§ **Exercise prompt**
Return the records exactly, from the first line through the "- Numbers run" line.

Records drawn from a dataset:
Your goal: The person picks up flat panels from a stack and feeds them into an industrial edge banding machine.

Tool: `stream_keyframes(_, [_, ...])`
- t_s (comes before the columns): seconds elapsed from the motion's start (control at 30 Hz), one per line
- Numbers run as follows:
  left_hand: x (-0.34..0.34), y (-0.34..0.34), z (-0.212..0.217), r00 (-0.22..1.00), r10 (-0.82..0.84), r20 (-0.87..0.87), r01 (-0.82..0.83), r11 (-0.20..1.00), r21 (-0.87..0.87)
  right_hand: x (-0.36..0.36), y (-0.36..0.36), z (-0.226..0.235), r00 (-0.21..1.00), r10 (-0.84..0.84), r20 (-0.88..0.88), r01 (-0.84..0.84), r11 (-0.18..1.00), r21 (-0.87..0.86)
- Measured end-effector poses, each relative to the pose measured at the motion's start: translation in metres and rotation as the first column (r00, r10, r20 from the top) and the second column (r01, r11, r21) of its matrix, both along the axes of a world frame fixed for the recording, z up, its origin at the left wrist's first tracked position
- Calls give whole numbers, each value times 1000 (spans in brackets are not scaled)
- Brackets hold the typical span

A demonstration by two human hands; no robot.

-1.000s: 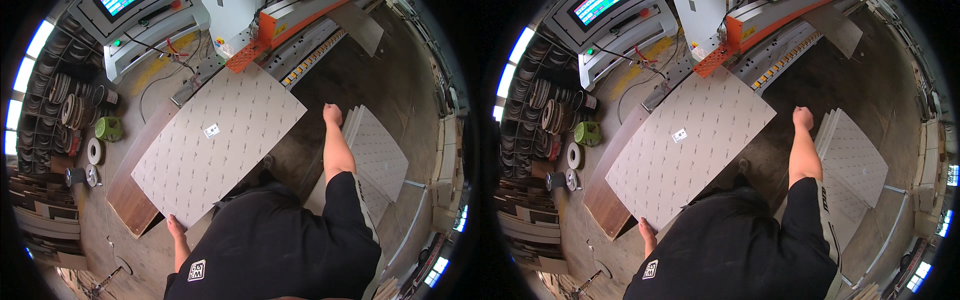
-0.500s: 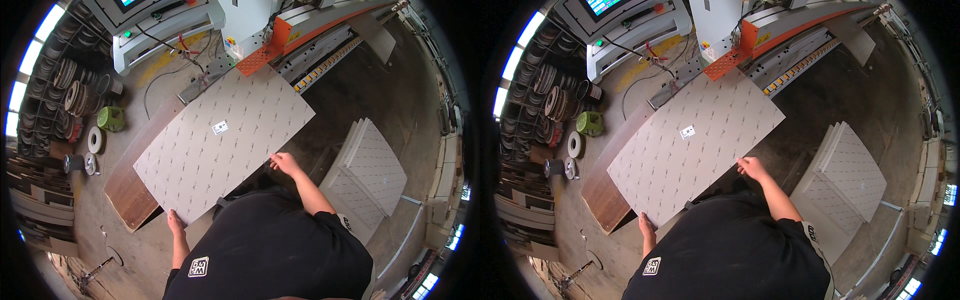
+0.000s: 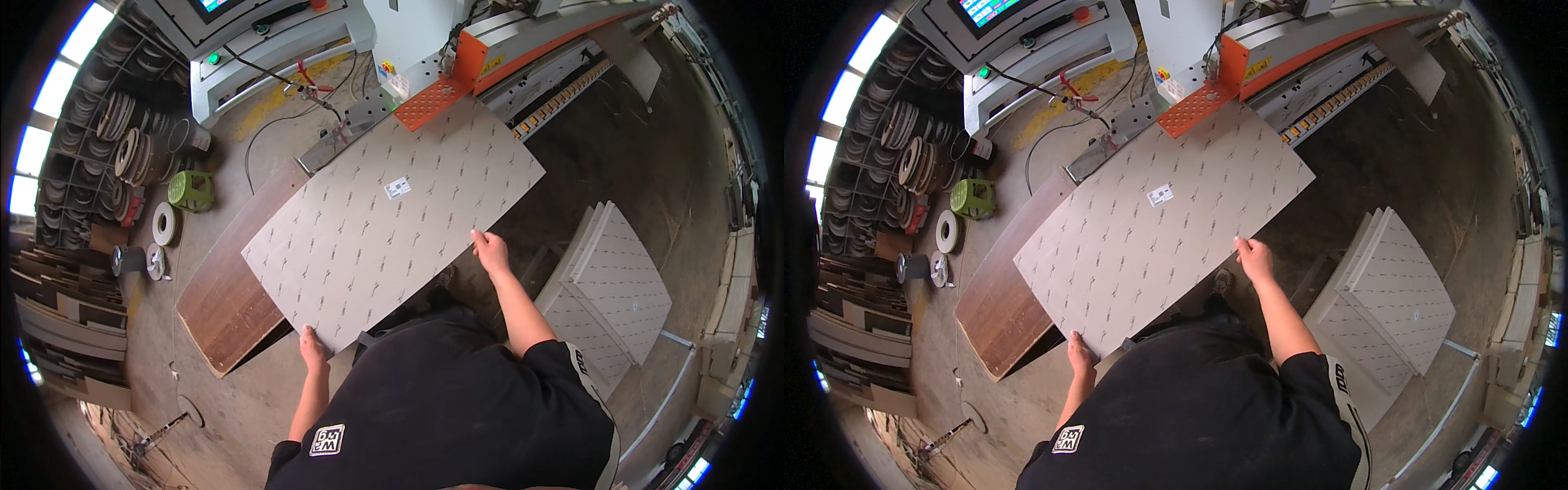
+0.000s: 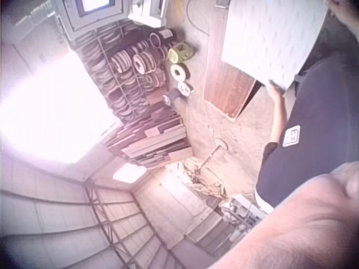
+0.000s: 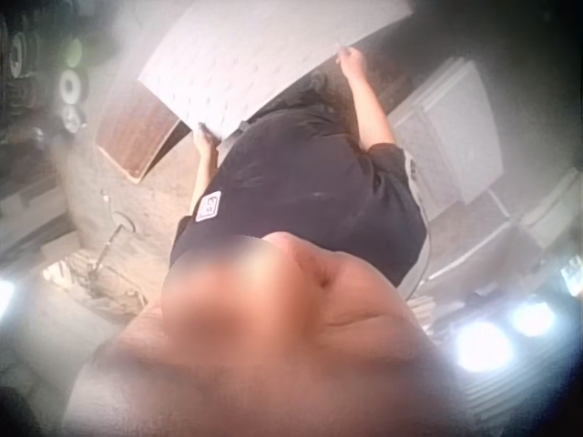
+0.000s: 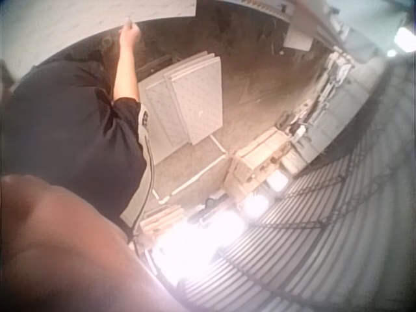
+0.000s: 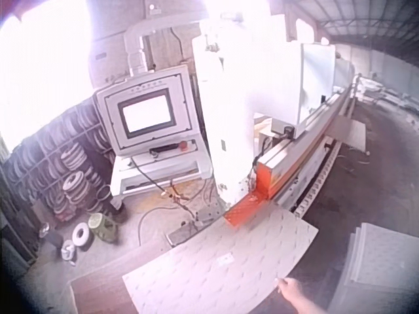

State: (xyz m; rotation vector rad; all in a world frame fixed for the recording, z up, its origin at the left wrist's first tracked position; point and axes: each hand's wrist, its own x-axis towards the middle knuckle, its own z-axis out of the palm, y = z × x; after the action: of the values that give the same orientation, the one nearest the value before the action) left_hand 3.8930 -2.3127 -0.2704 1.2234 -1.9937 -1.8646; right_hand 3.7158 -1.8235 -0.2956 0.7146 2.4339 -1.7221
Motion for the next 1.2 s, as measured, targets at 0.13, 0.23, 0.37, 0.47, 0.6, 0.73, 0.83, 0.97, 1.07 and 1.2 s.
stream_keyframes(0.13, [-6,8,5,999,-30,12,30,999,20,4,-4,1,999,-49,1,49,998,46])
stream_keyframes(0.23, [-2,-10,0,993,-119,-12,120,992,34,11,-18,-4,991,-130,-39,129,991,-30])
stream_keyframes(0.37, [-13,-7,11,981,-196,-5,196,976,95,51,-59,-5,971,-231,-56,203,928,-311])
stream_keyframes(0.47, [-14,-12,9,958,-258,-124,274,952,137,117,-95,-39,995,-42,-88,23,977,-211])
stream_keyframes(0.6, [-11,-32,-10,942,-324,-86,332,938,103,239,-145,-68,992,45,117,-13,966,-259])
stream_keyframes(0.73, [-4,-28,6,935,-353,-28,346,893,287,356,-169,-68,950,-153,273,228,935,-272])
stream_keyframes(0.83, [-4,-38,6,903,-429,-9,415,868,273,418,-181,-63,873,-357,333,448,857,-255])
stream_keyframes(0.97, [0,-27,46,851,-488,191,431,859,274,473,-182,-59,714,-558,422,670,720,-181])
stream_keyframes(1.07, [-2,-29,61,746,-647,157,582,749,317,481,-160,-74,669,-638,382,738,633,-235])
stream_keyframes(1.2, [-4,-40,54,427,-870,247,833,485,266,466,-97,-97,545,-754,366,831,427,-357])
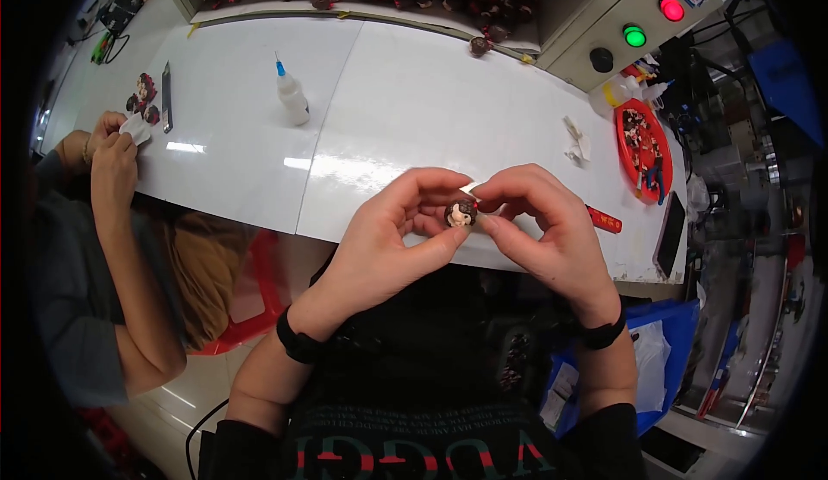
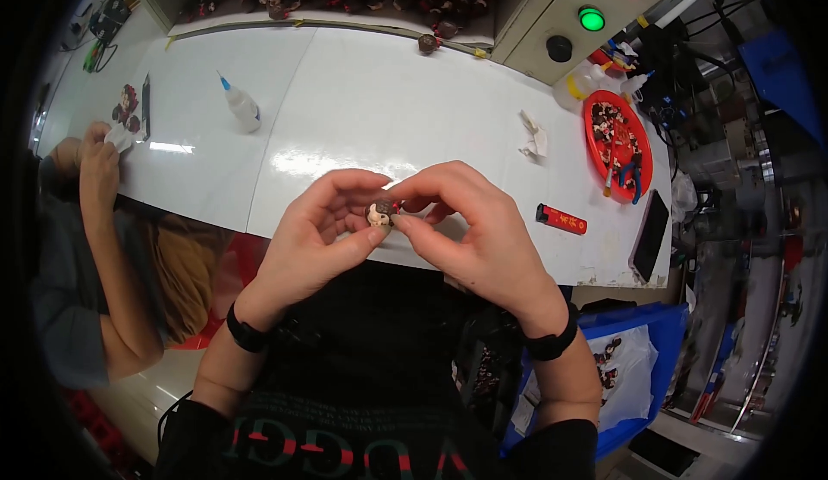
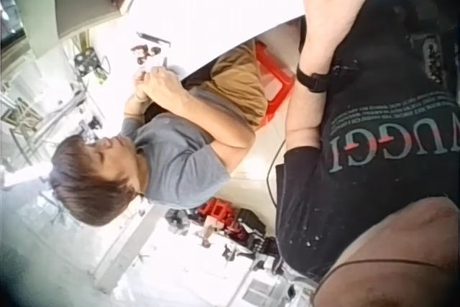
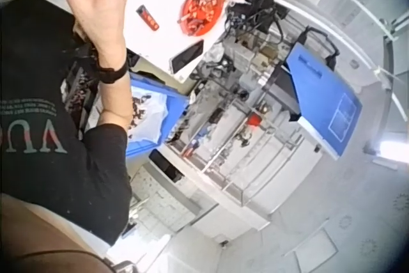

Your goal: Assembling small plastic figurines by gluing heads to bodies at a factory workbench.

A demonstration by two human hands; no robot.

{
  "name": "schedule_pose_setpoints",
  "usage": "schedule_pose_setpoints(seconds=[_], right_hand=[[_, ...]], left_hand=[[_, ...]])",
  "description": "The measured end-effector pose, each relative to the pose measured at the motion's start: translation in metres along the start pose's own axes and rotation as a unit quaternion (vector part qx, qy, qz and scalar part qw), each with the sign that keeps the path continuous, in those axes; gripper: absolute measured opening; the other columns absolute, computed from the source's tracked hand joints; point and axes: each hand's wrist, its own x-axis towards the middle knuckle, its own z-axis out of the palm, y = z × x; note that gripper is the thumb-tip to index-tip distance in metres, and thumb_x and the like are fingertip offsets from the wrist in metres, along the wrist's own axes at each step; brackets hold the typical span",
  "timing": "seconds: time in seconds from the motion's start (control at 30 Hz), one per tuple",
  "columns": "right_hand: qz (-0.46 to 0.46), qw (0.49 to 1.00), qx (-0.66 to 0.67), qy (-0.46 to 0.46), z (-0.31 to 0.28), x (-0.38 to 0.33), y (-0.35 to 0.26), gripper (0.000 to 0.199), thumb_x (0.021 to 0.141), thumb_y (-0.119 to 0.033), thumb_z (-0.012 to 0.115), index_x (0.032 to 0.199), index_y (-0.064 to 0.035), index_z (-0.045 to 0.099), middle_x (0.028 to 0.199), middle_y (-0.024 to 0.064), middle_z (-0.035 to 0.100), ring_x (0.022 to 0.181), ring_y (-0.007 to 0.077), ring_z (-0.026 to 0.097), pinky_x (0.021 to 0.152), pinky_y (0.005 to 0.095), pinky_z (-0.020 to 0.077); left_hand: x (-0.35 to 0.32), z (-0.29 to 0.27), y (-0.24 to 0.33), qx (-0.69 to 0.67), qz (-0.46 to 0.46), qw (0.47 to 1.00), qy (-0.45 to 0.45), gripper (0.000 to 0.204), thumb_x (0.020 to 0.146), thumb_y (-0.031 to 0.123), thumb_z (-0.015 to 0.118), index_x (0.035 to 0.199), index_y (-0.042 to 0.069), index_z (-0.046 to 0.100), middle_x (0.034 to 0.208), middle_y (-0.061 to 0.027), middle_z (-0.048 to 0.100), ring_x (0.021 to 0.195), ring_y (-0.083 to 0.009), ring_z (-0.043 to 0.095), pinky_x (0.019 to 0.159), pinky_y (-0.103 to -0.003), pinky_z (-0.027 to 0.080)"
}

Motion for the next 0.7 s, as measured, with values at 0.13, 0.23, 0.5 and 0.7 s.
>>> schedule_pose_setpoints(seconds=[0.13, 0.23, 0.5, 0.7], right_hand=[[-0.007, 0.998, -0.049, -0.028, -0.004, 0.005, -0.01, 0.019, 0.082, -0.003, 0.066, 0.101, -0.0028, 0.065, 0.094, 0.0075, 0.064, 0.08, 0.0167, 0.064, 0.068, 0.0264, 0.0524], [-0.003, 0.992, -0.109, -0.056, -0.011, 0.007, -0.013, 0.019, 0.08, 0.001, 0.067, 0.099, -0.0002, 0.066, 0.09, 0.0083, 0.067, 0.076, 0.0148, 0.065, 0.066, 0.0247, 0.0523], [-0.001, 0.983, -0.148, -0.107, -0.016, 0.011, -0.018, 0.014, 0.082, -0.006, 0.064, 0.096, -0.0015, 0.062, 0.084, 0.012, 0.065, 0.074, 0.0229, 0.066, 0.066, 0.0295, 0.0534], [-0.016, 0.983, -0.151, -0.099, -0.007, 0.009, -0.012, 0.017, 0.077, 0.001, 0.065, 0.093, -0.0005, 0.061, 0.085, 0.0079, 0.064, 0.077, 0.0186, 0.065, 0.07, 0.0273, 0.0535]], left_hand=[[-0.001, 0.0, -0.001, -0.002, -0.011, 1.0, 0.012, 0.033, 0.085, 0.003, 0.064, 0.117, -0.001, 0.055, 0.107, -0.0051, 0.061, 0.085, -0.0062, 0.057, 0.075, -0.02, 0.048], [0.0, 0.001, -0.005, 0.046, -0.002, 0.999, 0.002, 0.032, 0.085, 0.005, 0.066, 0.115, -0.001, 0.057, 0.102, -0.0043, 0.063, 0.084, -0.006, 0.058, 0.076, -0.021, 0.048], [0.0, 0.003, -0.01, 0.094, 0.037, 0.995, 0.027, 0.028, 0.083, 0.006, 0.068, 0.11, 0.001, 0.064, 0.099, -0.0053, 0.067, 0.088, -0.0095, 0.063, 0.08, -0.022, 0.051], [-0.001, 0.002, -0.016, 0.14, 0.083, 0.986, 0.03, 0.028, 0.081, 0.004, 0.069, 0.108, 0.0, 0.063, 0.098, -0.007, 0.067, 0.087, -0.0131, 0.066, 0.077, -0.024, 0.054]])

§ **Exercise solution**
Your goal: The person picks up flat panels from a stack and feeds them into an industrial edge banding machine.

Tool: `stream_keyframes(_, [_, ...])`
- t_s (comes before the columns): seconds elapsed from the motion's start (control at 30 Hz), one per line
- Numbers run as follows:

Nothing else is needed for the answer.